### PROBLEM TO WORK ON:
Which lines run from the one containing "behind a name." to the end of the listing? Copy them out exactly, leaving out the rest.

### GIVEN INFORMATION:
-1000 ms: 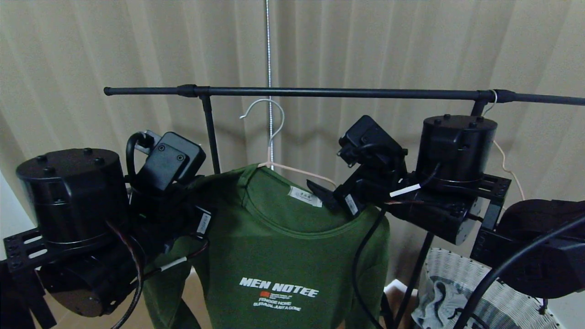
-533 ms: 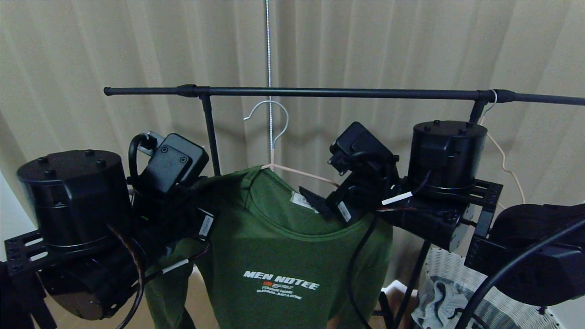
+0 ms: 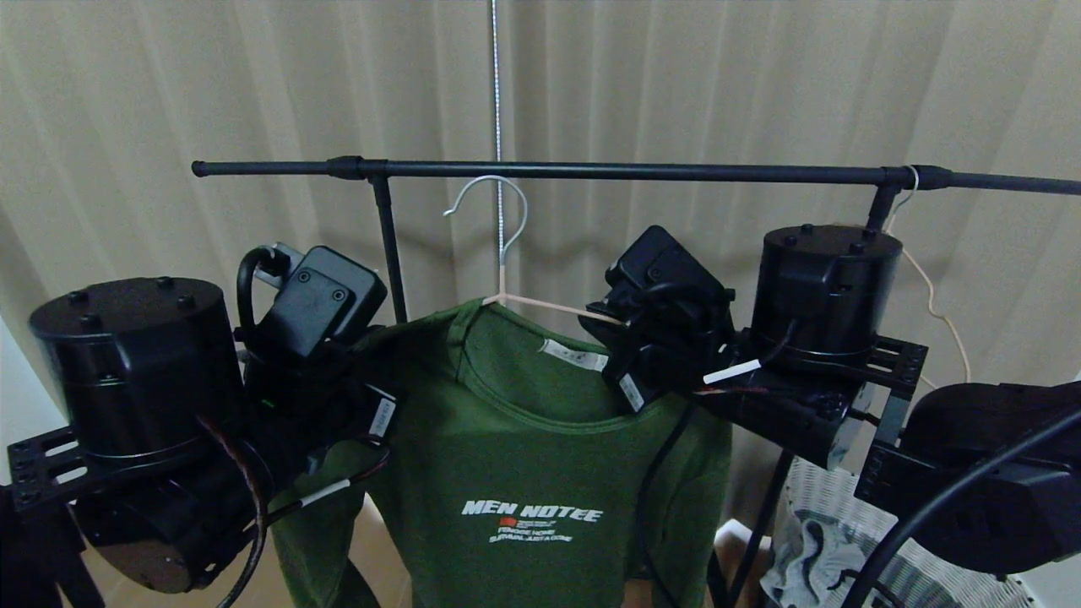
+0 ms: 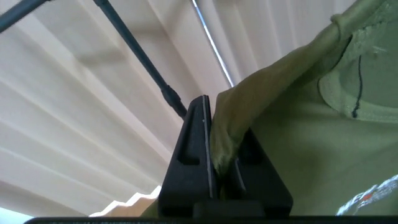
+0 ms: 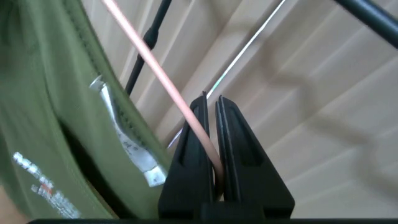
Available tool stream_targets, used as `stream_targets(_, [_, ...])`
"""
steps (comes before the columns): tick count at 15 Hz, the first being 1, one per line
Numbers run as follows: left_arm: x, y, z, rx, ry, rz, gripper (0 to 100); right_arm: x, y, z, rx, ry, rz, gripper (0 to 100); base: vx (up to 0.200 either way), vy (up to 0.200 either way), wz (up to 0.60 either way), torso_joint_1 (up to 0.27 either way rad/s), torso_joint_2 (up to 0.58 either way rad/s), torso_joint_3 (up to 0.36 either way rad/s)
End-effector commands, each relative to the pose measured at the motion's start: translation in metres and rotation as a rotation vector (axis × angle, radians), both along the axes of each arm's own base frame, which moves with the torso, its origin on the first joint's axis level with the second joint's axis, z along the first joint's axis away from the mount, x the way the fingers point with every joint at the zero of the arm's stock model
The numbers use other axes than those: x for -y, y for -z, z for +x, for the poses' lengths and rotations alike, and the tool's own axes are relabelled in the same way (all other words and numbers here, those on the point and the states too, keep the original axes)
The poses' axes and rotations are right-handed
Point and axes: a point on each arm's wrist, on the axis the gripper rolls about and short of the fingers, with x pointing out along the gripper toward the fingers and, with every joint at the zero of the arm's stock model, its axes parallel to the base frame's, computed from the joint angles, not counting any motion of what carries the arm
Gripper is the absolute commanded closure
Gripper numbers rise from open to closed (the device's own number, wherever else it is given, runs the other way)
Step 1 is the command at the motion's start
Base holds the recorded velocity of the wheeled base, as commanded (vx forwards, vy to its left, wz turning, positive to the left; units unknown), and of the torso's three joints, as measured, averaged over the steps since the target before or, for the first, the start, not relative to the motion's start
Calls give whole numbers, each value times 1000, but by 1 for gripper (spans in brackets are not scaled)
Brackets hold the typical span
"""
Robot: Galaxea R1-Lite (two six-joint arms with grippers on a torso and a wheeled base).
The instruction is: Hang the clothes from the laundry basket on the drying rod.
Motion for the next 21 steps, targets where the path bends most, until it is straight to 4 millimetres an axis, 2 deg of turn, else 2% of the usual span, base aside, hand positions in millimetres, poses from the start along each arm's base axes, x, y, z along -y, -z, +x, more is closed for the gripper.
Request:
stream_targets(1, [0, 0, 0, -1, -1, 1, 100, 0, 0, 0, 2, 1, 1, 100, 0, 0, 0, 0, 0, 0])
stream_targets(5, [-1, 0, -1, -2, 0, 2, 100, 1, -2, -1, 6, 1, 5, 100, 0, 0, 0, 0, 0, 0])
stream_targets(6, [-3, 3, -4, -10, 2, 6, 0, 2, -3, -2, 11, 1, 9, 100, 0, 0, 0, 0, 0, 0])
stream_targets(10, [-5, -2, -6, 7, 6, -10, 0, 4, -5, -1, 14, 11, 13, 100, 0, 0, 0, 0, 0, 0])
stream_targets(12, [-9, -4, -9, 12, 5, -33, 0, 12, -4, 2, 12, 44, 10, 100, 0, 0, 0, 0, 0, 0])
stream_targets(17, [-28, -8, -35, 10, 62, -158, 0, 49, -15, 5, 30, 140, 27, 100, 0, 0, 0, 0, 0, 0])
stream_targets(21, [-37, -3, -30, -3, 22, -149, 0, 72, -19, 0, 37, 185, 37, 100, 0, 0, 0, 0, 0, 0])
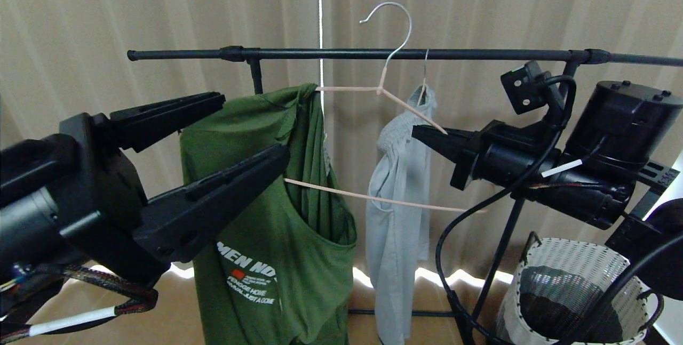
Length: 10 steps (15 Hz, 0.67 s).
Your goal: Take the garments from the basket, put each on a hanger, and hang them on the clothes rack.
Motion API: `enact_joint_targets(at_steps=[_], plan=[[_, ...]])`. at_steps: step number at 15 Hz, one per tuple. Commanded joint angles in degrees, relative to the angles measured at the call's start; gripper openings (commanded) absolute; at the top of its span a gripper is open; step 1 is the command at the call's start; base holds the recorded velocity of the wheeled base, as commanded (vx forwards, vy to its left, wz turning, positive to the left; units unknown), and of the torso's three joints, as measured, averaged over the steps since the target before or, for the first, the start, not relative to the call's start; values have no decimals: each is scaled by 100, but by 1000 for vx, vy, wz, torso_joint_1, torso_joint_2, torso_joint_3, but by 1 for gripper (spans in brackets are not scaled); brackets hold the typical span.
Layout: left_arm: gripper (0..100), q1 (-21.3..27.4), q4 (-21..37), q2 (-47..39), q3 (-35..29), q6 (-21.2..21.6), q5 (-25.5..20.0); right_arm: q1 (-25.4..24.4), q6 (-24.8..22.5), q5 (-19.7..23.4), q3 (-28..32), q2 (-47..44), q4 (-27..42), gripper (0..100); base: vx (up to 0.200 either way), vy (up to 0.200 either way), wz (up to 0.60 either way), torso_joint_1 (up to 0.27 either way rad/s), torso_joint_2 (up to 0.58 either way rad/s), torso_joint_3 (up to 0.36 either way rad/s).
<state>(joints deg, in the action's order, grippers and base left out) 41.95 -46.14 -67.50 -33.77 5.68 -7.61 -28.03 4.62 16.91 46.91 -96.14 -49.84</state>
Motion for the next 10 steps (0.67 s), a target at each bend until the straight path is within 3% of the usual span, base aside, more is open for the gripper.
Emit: enact_joint_targets(at_steps=[1,6,7,10], plan=[[100,-38,-44,88,-16,38,-4,34,-58,5,-50,385,176,0,0,0,0,0,0,0],[100,-644,44,9,-165,434,-13,43,-295,5,-525,895,352,0,0,0,0,0,0,0],[100,-1048,554,-149,-236,1216,-22,43,-383,5,-709,1018,352,0,0,0,0,0,0,0],[100,-1066,1661,-149,-411,1946,-13,-1,-576,5,-947,1158,352,0,0,0,0,0,0,0]])
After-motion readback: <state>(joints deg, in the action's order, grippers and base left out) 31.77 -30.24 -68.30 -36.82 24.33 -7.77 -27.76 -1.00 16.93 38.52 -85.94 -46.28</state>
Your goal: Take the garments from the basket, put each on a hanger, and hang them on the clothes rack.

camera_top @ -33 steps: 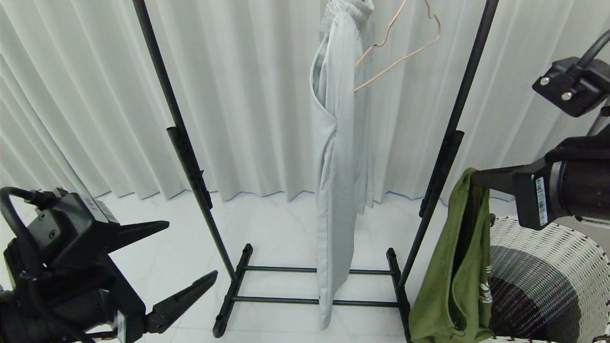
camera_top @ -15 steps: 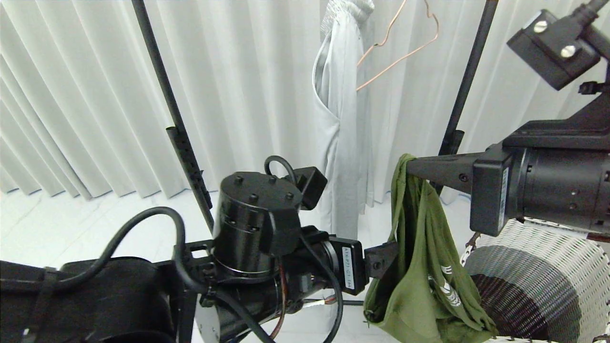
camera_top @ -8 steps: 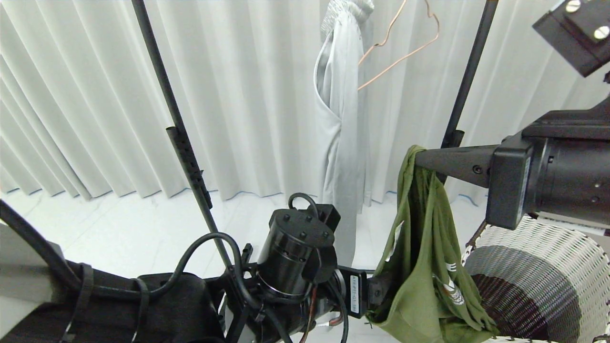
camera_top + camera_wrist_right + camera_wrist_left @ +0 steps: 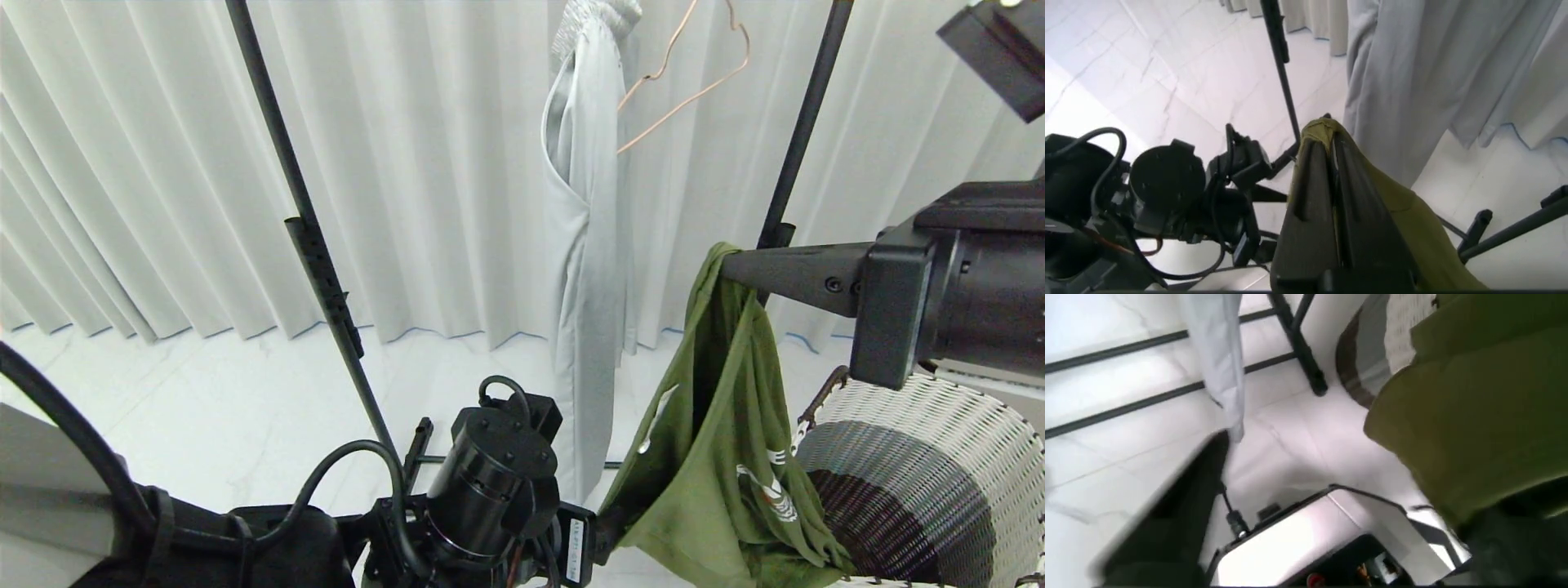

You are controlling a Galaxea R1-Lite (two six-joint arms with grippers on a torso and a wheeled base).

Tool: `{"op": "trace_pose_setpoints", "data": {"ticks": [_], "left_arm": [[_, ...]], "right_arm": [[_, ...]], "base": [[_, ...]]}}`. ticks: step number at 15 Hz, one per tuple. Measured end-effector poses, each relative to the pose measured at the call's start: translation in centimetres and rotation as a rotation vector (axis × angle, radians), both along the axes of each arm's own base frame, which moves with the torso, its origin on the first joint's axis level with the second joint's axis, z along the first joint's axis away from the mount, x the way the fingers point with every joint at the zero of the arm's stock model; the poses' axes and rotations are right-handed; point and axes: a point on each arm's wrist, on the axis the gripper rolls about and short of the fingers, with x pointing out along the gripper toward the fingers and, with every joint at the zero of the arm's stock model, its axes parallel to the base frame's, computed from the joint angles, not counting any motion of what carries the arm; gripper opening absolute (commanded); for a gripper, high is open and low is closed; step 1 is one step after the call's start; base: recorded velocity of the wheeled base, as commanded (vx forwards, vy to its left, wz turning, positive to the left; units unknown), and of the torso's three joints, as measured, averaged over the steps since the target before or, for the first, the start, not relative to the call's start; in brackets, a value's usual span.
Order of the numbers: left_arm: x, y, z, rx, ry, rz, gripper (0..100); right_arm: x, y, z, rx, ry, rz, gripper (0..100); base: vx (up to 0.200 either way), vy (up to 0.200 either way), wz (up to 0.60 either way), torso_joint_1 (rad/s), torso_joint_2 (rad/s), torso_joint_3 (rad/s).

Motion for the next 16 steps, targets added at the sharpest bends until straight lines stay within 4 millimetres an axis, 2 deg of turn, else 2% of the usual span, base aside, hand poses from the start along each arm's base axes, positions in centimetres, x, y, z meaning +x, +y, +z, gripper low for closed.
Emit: {"op": "trace_pose_setpoints", "data": {"ticks": [4,7,9,14,16], "left_arm": [[-0.6,1.0,0.5,0.064,-0.084,0.056,0],[-0.5,2.8,3.5,0.04,-0.15,0.1,0],[-0.5,4.8,7.2,0.047,-0.175,0.138,0],[-1.7,8.5,20.5,-0.094,-0.35,0.209,0],[-2.8,9.7,24.6,-0.109,-0.451,0.193,0]], "right_arm": [[0.5,-0.3,-0.8,-0.023,0.016,-0.032,0],[1.1,-0.5,-1.1,-0.006,0.02,-0.06,0],[1.5,-0.4,-0.7,0.036,-0.007,-0.07,0],[1.5,-2.0,1.6,0.095,-0.091,-0.108,0],[1.1,-2.9,2.8,0.104,-0.147,-0.117,0]], "base": [[0.0,0.0,0.0,0.0,0.0,0.0],[0.0,0.0,0.0,0.0,0.0,0.0],[0.0,0.0,0.0,0.0,0.0,0.0],[0.0,0.0,0.0,0.0,0.0,0.0],[0.0,0.0,0.0,0.0,0.0,0.0]]}}
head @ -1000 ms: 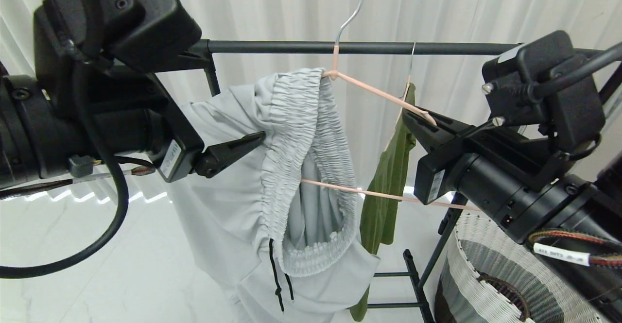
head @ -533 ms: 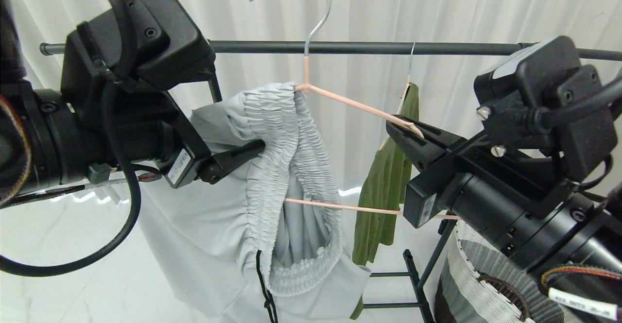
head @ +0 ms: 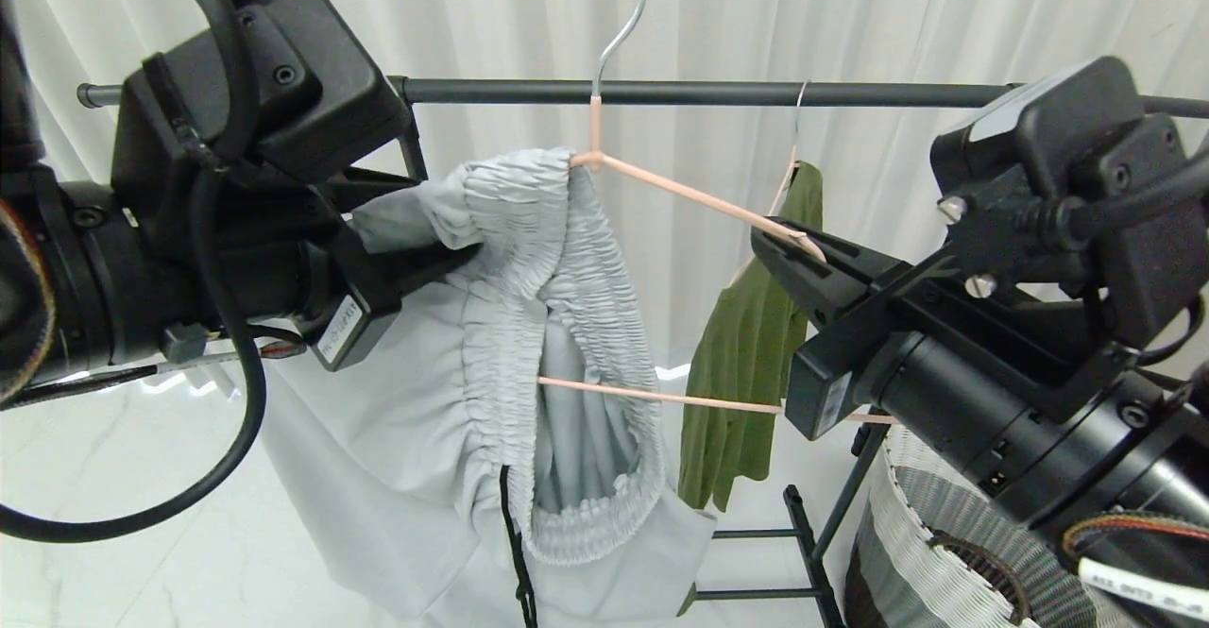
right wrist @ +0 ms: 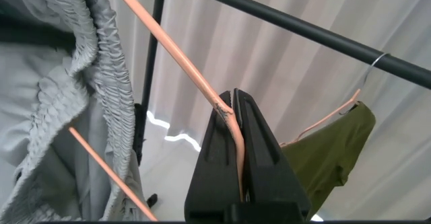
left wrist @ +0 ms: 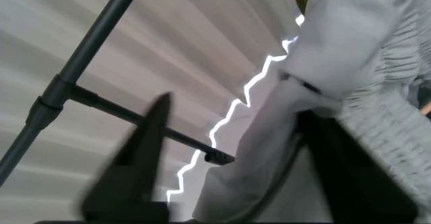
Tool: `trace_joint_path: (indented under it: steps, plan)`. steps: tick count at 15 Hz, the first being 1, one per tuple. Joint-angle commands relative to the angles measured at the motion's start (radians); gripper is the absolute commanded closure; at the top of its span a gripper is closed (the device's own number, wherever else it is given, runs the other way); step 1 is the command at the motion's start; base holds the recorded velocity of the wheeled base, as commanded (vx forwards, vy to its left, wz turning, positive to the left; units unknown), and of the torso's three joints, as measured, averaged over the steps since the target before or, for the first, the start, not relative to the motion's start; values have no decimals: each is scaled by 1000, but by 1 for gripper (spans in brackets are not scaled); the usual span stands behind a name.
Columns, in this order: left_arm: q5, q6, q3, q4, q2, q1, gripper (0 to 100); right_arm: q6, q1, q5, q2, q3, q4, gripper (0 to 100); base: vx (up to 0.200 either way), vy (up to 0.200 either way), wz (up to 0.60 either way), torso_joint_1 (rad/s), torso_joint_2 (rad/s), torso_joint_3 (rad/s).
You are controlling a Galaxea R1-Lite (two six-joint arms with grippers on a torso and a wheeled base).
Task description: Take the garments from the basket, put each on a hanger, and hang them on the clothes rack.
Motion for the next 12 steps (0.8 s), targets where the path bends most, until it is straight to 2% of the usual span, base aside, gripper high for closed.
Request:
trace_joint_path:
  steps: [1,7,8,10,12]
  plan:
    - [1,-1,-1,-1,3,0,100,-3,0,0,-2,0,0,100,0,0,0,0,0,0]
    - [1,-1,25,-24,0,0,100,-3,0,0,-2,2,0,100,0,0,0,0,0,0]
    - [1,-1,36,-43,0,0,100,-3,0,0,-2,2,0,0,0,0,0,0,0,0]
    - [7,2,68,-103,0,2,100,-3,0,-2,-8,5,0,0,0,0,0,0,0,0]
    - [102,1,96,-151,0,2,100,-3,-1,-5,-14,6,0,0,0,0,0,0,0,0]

### REPLY TO THE EXERCISE:
Tool: `trace_joint_path: (indented under it: steps, plan)`. steps: tick count at 15 Hz, the first being 1, one per tuple. Joint-angle commands relative to the angles measured at the motion's start (radians); gripper is the absolute commanded closure; at the top of its span a gripper is closed (the device's own number, wherever else it is given, runs the other way); step 1 is the command at the motion's start; base holds the recorded velocity of the wheeled base, as commanded (vx forwards, vy to its left, wz turning, positive to the left; units unknown), and of the torso's three joints, as measured, averaged over the steps since the target before or, for the first, the start, not relative to the motion's start; values have no decimals: each is scaled by 1000, but by 1 for gripper (spans in brackets are not scaled); the usual span stands behind a name.
Columns, in this order: left_arm: q5, q6, q3, q4, q2, q1, gripper (0 to 100); right_arm: q6, q1, q5, q2, q3, q4, gripper (0 to 100); base: vx (up to 0.200 either way), vy (up to 0.200 either way), wz (up to 0.60 either way), torso_joint_1 (rad/s), torso_joint_2 (rad/s), torso_joint_3 (rad/s).
You are controlling a Galaxea R1-Lite (two six-joint arms with grippers on a torso and a wheeled base).
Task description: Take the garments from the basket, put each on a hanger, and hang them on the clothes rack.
Motion for the next 12 steps (0.8 s), targets where the path bends most, until it is straight to 2% of the usual span, base aside, gripper high for closed.
Request:
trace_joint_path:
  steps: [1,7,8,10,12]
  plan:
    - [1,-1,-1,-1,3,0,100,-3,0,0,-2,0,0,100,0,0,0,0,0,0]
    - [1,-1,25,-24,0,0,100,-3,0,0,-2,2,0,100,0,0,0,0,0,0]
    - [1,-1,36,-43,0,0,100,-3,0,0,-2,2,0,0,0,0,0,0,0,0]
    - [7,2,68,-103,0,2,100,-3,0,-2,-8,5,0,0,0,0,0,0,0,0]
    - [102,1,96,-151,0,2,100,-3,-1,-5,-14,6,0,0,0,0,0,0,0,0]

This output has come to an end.